Late one afternoon, after several days of leisurely travel, they climbed steadily up the steep road to the Meartown gate, but long before they reached the gate, people had begun to come rushing out and down the road, one or two at first, and then dozens more as the word spread of Karis’s arrival. Faster than seemed possible, the entire town turned out to welcome her home. In the heart of a celebrating crowd, Zanja clung grimly to Homely’s reins and to Karis’s elbow, tempted sometimes to beat the people back so that Karis at least could breathe. Karis, however, seemed resigned to the attention, and patiently embraced the babies born since her disappearance, and shook the hands of forge-jacks and forge-masters and hundreds of other muscular, smoke-begrimed people who had not even taken the time to remove their scorched leather aprons.

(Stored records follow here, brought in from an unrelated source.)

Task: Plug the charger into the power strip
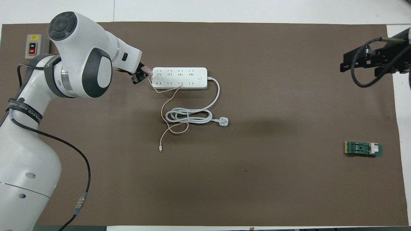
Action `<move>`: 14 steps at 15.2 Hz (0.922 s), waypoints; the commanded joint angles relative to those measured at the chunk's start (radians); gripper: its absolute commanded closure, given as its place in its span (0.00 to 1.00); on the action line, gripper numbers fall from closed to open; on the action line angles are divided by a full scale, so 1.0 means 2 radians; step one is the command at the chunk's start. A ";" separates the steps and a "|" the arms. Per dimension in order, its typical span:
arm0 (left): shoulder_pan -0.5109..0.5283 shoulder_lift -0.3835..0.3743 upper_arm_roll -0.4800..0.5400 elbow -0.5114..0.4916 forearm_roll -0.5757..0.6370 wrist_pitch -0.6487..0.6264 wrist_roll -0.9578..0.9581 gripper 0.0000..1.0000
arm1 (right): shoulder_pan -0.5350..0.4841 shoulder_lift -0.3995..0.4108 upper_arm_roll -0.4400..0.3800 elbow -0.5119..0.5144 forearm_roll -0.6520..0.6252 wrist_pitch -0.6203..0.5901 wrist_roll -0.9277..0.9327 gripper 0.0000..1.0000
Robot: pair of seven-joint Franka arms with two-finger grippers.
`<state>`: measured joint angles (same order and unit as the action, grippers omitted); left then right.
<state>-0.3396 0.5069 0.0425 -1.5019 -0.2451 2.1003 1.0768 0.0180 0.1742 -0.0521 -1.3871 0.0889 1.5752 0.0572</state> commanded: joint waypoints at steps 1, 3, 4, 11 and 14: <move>-0.011 -0.013 0.006 -0.022 0.011 0.020 0.008 0.97 | -0.020 -0.057 0.008 -0.067 -0.010 0.005 -0.051 0.00; -0.011 -0.013 0.008 -0.021 0.014 0.011 0.008 0.95 | -0.027 -0.083 0.008 -0.101 -0.011 0.005 -0.070 0.00; -0.009 -0.014 0.007 -0.021 0.021 0.006 0.008 0.95 | -0.027 -0.095 0.008 -0.115 -0.014 0.005 -0.074 0.00; -0.020 -0.024 0.005 -0.051 0.021 0.032 0.002 0.95 | -0.022 -0.096 0.008 -0.126 -0.038 -0.002 -0.076 0.00; -0.023 -0.024 0.005 -0.051 0.021 0.032 0.001 0.95 | -0.023 -0.096 0.009 -0.126 -0.051 -0.002 -0.077 0.00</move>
<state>-0.3699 0.4989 0.0413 -1.5538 -0.2193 2.1358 1.0817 -0.0195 -0.0050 -0.0437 -1.6219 0.0185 1.5685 -0.0723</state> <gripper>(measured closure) 0.678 0.000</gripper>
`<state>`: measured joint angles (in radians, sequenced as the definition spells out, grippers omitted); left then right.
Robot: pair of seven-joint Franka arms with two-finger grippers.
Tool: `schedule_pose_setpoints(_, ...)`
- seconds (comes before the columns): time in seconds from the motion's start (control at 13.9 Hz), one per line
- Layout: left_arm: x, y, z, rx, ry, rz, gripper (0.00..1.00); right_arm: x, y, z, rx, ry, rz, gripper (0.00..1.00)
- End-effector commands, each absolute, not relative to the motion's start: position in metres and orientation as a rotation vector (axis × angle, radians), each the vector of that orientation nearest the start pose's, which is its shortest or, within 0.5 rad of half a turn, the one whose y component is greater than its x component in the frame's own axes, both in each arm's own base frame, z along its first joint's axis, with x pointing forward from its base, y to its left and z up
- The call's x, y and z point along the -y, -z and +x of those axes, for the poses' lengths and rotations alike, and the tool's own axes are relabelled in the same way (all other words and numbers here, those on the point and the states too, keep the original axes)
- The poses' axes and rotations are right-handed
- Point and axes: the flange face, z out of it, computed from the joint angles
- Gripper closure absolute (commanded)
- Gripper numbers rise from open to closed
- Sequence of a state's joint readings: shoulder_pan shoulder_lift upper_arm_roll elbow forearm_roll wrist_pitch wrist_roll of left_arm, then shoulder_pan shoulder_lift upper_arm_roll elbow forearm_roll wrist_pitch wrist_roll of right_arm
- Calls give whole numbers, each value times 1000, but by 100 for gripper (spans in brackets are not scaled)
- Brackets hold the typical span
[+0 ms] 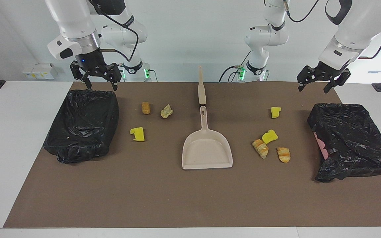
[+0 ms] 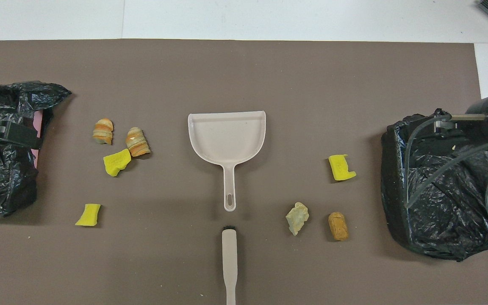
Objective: Sweep and dump trash in bin
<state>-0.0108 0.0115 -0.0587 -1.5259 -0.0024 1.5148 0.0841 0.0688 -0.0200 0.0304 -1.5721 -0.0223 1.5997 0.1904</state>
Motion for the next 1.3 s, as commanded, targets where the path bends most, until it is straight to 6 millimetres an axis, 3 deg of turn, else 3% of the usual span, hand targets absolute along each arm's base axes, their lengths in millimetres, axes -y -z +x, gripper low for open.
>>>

They sat Zanja beside Karis in a place of honor in the town’s largest tavern, into which the townspeople packed, elbow-to-elbow, like beans standing in the pickling jar. The tavernkeeps did not have enough tankards to go around, and a dozen toasts had to be drunk, with the tankards being passed from hand to hand until everyone in the tavern had drunk at least a swallow to Karis’s health. All this took an inordinate amount of time, and at one point Karis glanced aside at Zanja’s face and said dryly, “You endure some trials more gracefully than others.”

“We should have crept to your house under cover of darkness.”

“Sooner or later they’d have discovered I was home. We might as well get this whole thing over with.”

She disappointed the folk of Mear later, though, when they demanded that she tell what had happened. “I was kidnapped by brigands, and Zanja found me and saved my life,” she said. “So I’ve learned the value of having a hero or two among my friends. Now are you going to hold me hostage to your good will much longer? Surely you have work to finish, and the day is nearly over.”

The townsfolk dispersed reluctantly, clearly unsatisfied with the two-sentence tale, but sunset was drawing near and they all knew that Karis had to smoke or die. Karis gravely bid her well-wishers farewell, and only Zanja knew what the glitter in her eye was all about. At sunset Karis often was overwhelmed by desire for smoke, and by a lingering fear that somehow her miracle of liberation would prove to be illusory. After sunset came the jubilation at seeing the stars, yet again. She had gone through the cycle enough times now that she seemed to be starting to trust the jubilation and to distrust the fear.